*Records supplied*:
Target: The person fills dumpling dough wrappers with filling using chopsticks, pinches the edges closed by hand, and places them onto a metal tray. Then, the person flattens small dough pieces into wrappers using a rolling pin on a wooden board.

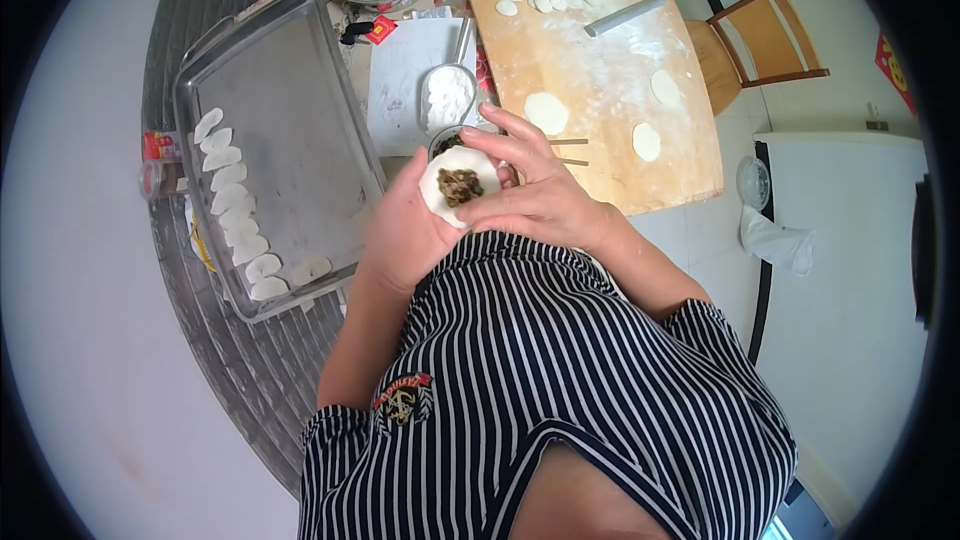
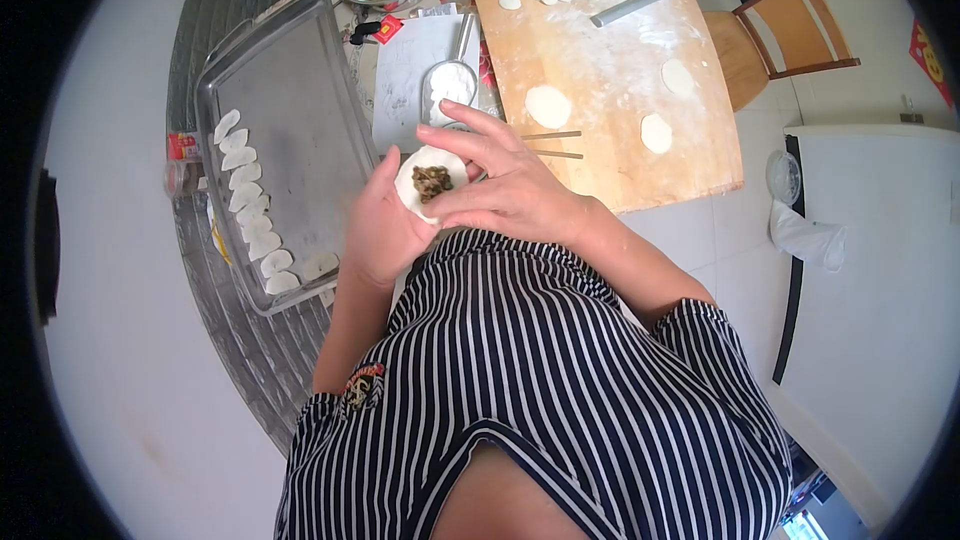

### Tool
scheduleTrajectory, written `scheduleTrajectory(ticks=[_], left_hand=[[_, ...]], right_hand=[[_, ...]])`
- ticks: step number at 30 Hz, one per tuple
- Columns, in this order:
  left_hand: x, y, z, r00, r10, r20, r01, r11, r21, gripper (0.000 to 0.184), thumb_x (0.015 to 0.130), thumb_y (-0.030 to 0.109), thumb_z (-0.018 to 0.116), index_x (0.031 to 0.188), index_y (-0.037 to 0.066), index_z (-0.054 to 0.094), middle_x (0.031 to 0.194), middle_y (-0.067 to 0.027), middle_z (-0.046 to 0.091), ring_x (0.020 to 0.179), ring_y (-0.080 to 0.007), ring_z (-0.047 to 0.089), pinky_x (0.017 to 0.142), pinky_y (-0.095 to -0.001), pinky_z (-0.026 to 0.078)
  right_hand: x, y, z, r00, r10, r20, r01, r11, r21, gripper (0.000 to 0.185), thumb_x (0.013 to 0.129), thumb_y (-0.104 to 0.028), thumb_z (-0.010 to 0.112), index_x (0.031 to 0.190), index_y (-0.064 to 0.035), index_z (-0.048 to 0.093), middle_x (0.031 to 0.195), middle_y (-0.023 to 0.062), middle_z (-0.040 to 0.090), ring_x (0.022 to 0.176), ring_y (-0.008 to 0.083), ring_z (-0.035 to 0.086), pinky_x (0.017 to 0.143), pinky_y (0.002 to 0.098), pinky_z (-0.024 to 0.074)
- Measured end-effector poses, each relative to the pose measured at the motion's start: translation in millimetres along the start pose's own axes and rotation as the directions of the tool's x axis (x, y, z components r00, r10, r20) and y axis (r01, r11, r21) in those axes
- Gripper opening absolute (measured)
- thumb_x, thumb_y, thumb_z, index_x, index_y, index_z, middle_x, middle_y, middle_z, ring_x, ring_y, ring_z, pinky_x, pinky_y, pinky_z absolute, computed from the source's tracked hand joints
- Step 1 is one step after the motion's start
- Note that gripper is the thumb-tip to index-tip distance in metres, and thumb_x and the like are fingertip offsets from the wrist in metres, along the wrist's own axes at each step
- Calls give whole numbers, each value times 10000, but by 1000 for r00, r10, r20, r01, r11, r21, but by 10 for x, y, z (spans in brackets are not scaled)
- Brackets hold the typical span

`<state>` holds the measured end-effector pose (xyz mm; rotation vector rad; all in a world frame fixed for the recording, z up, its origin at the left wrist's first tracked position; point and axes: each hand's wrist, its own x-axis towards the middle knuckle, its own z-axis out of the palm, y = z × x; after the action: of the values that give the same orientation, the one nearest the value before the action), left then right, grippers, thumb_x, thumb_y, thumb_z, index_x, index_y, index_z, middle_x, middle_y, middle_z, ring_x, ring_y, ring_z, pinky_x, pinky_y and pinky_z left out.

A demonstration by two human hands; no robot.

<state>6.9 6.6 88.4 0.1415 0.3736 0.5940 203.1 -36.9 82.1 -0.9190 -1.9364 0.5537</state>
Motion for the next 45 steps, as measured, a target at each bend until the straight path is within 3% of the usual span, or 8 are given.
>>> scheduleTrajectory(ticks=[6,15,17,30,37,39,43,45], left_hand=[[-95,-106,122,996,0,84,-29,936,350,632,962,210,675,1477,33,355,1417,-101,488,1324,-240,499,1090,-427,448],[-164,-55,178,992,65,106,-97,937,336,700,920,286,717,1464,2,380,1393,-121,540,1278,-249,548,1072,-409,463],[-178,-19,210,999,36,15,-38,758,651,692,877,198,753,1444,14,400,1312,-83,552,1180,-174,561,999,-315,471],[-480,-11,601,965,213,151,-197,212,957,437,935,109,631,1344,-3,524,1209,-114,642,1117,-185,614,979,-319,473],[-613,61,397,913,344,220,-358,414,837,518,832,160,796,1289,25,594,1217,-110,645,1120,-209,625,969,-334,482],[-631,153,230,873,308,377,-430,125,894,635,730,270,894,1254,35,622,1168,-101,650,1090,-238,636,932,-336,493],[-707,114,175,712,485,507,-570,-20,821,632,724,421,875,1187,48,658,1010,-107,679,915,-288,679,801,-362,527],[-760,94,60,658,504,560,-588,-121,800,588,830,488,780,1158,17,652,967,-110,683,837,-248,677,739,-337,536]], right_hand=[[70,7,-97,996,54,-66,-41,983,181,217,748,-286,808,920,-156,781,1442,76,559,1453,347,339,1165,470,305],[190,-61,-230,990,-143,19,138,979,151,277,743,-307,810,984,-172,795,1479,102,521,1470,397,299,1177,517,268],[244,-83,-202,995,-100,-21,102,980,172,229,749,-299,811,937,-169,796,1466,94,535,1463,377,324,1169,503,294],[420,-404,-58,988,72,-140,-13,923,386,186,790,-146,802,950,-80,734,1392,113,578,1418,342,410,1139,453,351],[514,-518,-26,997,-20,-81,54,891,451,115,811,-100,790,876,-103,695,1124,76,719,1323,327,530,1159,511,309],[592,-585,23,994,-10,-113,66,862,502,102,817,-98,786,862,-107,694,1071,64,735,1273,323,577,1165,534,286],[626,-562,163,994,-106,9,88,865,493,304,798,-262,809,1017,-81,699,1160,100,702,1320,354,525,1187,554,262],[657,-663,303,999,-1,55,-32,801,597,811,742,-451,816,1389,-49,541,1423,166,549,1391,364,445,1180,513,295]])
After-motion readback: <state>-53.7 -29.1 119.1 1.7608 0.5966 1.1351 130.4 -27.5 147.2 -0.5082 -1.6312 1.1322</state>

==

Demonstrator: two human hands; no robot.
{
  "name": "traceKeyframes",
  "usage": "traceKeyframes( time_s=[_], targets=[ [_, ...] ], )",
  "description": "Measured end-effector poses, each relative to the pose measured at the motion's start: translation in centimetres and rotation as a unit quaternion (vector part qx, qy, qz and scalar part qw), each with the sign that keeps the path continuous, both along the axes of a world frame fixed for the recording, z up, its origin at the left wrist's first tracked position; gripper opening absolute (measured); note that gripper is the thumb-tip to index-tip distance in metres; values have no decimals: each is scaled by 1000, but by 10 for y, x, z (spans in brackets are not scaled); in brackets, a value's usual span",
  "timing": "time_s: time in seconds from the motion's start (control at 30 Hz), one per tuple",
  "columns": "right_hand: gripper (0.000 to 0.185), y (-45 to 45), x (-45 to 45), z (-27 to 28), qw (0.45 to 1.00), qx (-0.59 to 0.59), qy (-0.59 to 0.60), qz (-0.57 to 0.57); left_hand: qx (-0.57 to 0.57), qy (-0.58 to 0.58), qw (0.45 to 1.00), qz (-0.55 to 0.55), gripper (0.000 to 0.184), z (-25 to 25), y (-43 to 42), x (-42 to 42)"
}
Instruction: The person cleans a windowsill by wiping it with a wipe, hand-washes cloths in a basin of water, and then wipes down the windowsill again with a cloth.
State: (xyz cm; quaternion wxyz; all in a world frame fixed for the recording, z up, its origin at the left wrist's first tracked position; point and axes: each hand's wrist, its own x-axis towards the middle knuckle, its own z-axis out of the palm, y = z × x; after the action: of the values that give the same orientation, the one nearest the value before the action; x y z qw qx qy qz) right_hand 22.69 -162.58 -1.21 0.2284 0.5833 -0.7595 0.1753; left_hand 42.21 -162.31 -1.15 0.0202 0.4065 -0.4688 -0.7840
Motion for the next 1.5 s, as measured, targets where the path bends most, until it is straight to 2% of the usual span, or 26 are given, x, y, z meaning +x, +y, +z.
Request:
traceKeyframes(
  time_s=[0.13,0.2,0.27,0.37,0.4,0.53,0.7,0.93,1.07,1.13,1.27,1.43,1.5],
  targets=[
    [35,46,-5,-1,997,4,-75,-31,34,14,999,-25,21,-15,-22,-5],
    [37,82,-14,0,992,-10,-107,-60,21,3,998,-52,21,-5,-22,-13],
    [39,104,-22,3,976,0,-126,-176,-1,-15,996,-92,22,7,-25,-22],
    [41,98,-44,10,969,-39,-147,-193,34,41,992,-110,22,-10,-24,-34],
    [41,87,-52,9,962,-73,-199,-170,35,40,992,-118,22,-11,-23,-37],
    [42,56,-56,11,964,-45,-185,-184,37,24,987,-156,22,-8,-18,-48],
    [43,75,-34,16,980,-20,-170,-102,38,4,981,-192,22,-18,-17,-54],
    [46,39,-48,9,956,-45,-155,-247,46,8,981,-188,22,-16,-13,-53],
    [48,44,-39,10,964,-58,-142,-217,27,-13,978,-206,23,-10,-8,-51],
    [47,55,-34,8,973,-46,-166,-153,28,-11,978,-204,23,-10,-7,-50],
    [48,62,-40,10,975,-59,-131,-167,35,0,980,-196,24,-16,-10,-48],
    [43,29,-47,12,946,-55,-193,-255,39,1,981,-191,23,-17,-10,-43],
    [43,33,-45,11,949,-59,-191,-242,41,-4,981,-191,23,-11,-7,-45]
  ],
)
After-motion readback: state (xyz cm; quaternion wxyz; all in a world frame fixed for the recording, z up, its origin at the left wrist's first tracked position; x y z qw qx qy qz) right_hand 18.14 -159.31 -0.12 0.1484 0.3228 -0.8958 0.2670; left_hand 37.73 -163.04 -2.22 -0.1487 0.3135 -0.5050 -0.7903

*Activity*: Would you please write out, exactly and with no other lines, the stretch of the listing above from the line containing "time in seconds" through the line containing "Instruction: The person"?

*Reply*:
  "timing": "time_s: time in seconds from the motion's start (control at 30 Hz), one per tuple",
  "columns": "right_hand: gripper (0.000 to 0.185), y (-45 to 45), x (-45 to 45), z (-27 to 28), qw (0.45 to 1.00), qx (-0.59 to 0.59), qy (-0.59 to 0.60), qz (-0.57 to 0.57); left_hand: qx (-0.57 to 0.57), qy (-0.58 to 0.58), qw (0.45 to 1.00), qz (-0.55 to 0.55), gripper (0.000 to 0.184), z (-25 to 25), y (-43 to 42), x (-42 to 42)"
}
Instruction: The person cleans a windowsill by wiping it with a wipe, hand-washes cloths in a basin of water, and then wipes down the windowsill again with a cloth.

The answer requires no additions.